TASK GOAL »
Filter the data for "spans" and copy matching lines.

RECORDS FOR PROCESSING »
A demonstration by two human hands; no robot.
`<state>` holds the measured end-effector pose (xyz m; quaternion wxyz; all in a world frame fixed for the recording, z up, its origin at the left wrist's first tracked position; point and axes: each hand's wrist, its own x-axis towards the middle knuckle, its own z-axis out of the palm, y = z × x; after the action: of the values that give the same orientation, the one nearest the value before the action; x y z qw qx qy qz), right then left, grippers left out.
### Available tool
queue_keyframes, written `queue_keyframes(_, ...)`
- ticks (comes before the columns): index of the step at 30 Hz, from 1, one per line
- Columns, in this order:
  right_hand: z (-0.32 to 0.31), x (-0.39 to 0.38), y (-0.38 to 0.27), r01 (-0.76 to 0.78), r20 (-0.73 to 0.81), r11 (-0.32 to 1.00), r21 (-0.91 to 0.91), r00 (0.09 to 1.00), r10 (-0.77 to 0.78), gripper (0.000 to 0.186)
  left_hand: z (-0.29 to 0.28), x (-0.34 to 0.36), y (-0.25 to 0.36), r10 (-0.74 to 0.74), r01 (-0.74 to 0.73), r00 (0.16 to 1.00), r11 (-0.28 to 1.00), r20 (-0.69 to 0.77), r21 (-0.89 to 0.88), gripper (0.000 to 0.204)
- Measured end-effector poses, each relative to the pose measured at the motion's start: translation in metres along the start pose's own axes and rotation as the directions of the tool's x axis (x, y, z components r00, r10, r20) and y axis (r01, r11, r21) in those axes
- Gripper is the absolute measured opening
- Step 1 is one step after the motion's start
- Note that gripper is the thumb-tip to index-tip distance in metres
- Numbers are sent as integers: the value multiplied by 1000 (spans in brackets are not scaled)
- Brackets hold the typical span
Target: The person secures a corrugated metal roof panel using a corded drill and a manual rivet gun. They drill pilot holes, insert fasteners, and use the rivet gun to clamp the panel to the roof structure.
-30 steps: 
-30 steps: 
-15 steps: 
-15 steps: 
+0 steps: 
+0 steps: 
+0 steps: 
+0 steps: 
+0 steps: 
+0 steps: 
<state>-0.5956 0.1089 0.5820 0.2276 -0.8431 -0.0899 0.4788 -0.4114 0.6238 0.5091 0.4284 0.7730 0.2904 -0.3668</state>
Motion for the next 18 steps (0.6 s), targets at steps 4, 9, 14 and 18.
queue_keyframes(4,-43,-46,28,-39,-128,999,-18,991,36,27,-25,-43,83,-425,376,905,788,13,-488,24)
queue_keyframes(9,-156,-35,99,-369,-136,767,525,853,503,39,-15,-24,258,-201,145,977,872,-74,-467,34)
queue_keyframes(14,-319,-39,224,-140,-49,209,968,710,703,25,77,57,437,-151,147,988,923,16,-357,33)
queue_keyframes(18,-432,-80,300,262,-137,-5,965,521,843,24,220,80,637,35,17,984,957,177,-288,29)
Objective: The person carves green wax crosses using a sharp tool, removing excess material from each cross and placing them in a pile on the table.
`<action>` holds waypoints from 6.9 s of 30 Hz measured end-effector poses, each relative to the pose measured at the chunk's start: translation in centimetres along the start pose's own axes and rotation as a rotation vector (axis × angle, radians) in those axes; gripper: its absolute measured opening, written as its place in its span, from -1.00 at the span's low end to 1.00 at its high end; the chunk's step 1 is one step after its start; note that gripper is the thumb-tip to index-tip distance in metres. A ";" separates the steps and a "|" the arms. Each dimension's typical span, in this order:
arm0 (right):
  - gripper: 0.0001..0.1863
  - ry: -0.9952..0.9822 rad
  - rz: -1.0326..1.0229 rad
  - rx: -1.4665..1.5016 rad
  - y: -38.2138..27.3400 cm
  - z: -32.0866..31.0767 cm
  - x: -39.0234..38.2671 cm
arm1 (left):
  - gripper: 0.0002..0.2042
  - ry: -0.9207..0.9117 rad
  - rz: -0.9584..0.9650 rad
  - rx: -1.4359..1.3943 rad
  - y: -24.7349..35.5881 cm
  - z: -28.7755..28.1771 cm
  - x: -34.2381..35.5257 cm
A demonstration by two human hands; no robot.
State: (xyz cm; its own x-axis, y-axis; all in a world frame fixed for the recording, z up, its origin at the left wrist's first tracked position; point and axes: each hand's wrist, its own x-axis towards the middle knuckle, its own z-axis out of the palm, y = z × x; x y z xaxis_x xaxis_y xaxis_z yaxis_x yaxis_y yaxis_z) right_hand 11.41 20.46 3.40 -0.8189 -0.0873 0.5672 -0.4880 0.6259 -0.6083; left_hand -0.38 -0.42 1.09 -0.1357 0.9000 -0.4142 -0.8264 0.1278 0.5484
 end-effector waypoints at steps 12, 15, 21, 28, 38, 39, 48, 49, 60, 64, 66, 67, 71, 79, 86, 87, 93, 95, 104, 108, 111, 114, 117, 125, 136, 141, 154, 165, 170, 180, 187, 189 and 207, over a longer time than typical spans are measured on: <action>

FINAL ANSWER »
- Numbers are sent as integers: the value multiplied by 1000 (spans in brackets are not scaled)
 end-effector waypoints at steps 12, 15, 21, 28, 38, 39, 48, 49, 60, 64, 66, 67, 71, 79, 86, 87, 93, 95, 104, 108, 111, 114, 117, 125, 136, 141, 154, 165, 170, 180, 187, 189 and 207, over a longer time than typical spans are measured on: <action>

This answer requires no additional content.